- Instructions for the task
Check each line of the material that follows, and copy those holding the string "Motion".

- Information provided
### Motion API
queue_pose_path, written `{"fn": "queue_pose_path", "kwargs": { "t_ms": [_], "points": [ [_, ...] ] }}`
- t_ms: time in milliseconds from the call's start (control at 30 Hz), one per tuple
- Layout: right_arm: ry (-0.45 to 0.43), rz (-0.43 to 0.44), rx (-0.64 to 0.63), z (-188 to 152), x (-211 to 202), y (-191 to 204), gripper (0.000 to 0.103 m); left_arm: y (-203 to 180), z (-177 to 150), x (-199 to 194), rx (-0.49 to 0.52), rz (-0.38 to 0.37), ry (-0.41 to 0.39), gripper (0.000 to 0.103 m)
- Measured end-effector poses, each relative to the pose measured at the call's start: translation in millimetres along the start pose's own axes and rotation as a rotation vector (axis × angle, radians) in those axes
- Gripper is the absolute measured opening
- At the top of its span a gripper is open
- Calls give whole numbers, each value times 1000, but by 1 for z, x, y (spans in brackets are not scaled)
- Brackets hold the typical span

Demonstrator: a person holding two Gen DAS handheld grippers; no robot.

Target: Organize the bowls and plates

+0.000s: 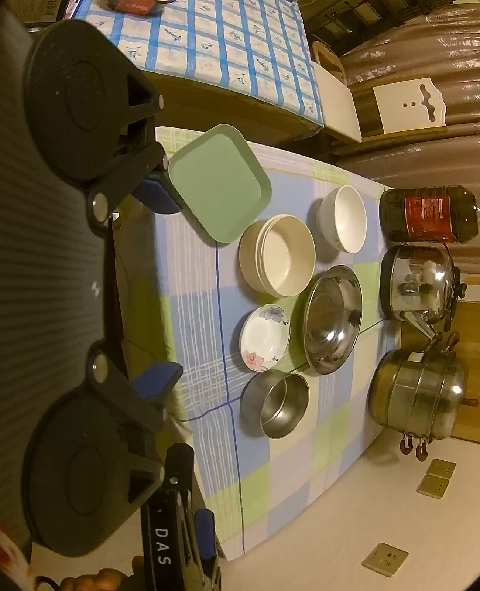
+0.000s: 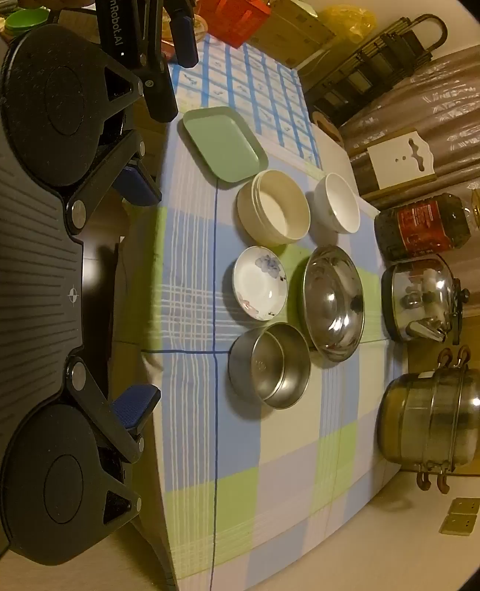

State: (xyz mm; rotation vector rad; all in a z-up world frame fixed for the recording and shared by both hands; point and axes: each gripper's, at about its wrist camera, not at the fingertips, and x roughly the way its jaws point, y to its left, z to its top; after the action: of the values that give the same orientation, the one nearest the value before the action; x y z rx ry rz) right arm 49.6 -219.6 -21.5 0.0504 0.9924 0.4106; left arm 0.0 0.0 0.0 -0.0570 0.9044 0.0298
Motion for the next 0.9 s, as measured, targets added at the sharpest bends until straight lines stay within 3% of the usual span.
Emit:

- Task response
### Motion API
Motion for the next 0.9 s, as measured, targets added at the sharpest bends until straight lines stay within 3% of the usual span.

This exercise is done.